App predicts hospital capacity
New tool will help leaders make informed decisions as hospitals prepare for COVID-19 patients
This is part of our Coronavirus Update series in which Harvard specialists in epidemiology, infectious disease, economics, politics, and other disciplines offer insights into what the latest developments in the COVID-19 outbreak may bring.
An interactive tool that compares hospital-care capacity with projected demand in the nation’s 306 hospital referral regions was launched Tuesday by the Harvard Global Health Institute (HGHI), in collaboration with ProPublica. It shows specific gaps to address at the local level, helping policymakers and hospital leaders prepare for an influx of COVID-19 patients.
HGHI has research teams that study health care capacity and quality throughout the world. As the number of coronavirus (SARS-CoV-2) infections began to rise in the U.S., one group put their machinery into motion to empower local leadership to plan according to need.

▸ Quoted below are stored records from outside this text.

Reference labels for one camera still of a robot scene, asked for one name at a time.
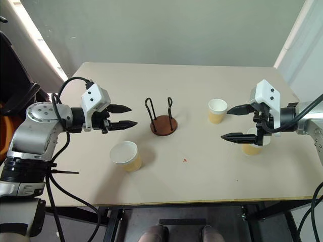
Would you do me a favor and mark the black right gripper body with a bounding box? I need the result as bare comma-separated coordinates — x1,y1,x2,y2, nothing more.
252,102,275,147

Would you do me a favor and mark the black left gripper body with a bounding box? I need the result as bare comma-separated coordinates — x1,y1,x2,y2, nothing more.
91,105,112,135

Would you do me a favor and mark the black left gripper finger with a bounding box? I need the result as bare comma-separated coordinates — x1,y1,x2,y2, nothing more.
108,104,133,114
107,120,138,132

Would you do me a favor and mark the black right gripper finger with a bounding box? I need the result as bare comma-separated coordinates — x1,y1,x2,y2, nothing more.
226,103,255,116
220,133,259,145

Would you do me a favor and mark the tan paper cup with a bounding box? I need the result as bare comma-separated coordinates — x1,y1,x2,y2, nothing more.
241,127,272,157
207,98,229,125
110,141,143,173

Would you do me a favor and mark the orange object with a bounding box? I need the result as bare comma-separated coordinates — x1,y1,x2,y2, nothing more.
0,100,16,158

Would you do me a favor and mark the dark rounded shape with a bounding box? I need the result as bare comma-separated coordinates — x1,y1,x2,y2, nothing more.
200,225,224,242
138,224,170,242

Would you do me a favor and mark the black chair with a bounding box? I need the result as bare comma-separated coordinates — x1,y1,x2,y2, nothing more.
0,16,41,117

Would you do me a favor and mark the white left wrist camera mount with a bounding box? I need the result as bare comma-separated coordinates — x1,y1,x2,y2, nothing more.
80,82,112,132

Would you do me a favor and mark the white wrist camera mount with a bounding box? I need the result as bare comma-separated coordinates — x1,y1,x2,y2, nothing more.
249,79,281,138
80,82,112,132

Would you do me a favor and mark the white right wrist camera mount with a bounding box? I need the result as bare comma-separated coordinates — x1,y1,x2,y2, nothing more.
249,79,281,138

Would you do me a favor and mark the brown cup holder stand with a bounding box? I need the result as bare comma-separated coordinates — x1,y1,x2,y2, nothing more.
144,96,179,137

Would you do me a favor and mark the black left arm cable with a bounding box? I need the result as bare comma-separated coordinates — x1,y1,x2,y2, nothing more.
45,77,106,242

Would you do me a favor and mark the black cable tie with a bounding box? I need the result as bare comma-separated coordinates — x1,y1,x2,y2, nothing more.
49,169,80,176

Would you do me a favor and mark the black hanging cable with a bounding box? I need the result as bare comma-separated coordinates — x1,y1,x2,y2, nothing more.
297,181,323,242

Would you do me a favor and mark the black table frame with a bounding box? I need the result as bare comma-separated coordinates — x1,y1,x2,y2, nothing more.
45,198,315,242

“Last week we started seeing what was happening in northern Italy, with hospitals overwhelmed by COVID-19 patients. Since northern Italy has more hospital beds per capita than the U.S., we realized that we’d have the same problem here — but we didn’t have the data people need to make decisions on the ground. We started working on it right away, getting up-to-date information at the local community level because that’s what governors, mayors, and hospital executives need,” said HGHI Director Ashish Jha, K.T. Li Professor of Global Health at Harvard.
“Three weeks ago, we were getting increasingly frustrated as we watched the U.S. miss the boat on testing,” said Thomas Tsai, part of the research team that developed the model. “But the minute we realized we were in mitigation mode, we put our machinery in motion to help hospitals get in a better position to prepare. Now, we’re providing data do that hospital leaders and policymakers can see clearly, right now, the degree of the capacity gap. Then they can look at postponing elective surgeries and taking other measures to increase capacity.”
Tsai is an assistant professor at the Harvard T.H. Chan School of Public Health and the Global Health Institute, and a surgeon at Brigham and Women’s Hospital.
The launch coincided with reports about the data in The New York Times and CBS Morning News. The new model is based on the American Hospital Directory and the American Hospital Association database: the most comprehensive annual survey of hospitals in the country. Information about current and projected inpatient and ICU bed availability, equipment, and professional capacity is mapped to age and other data from the U.S. Census, then adjusted for population size, age distribution, projected hospitalization rate, and other factors.
“Our goal was to provide actionable information for hospital leaders across regions, states, and at a national level so they can truly understand the gap between available beds and potential demand,” said Tsai. “That way, we’re less likely to be stuck in a situation where physicians are faced with an onslaught of patients and forced to make difficult choices about rationing ventilators and beds. We’re providing information that helps hospital leaders make the tough choices before the wave hits.”
A new app developed by ProPublica gives a clear picture of best- and worst-case capacity scenarios by region. It reflects variables such as number of beds available, ICU capacity, population over 65, and projected infection rates (20 percent, 40 percent, 70 percent). By visualizing scenarios for different time frames (six months, 12 months, 18 months), decision-makers can see where communities need to focus to ensure they have enough hospital beds, trained professionals, and equipment.
The data show a profound mismatch in most U.S. markets between available bed supply and the projected demand for inpatient and ICU beds for COVID-19 patients. With most hospital beds occupied in any given market (as a matter of business practice), HGHI researchers say the number of ICU beds is below what would be needed to meet full demand if the coronavirus disease runs its course.
One measure that hospitals can take is canceling elective surgeries, which would free up inpatient beds, decrease the chance of transmission, and ease a bottleneck in the availability of ventilators. Creating that capacity is essential so that patients with cancer, complications of pregnancy, and traumatic injury can continue to get the high-quality care they rely on every day.
“The Harvard Global Health Institute has the ability to spring into action and work across the University to tackle big, new challenges like this,” said Jha. “It’s hard to think of a public health or societal issue that’s more important than the coronavirus pandemic, and we hope this project will help change the national conversation from panic to planning. It’s been remarkable to see the team pull together this important data so quickly. We’ve worked with some of the best journalists in the country so we can make sure people understand what the model is, how to use it, and why looking at the data matters right now.”
A forthcoming HGHI website will allow users to manipulate more factors and test scenarios over longer periods. The researchers are also hoping to incorporate additional datasets, for example on elective surgeries and chronic conditions, to ensure the tool supplies as much high-quality data as possible.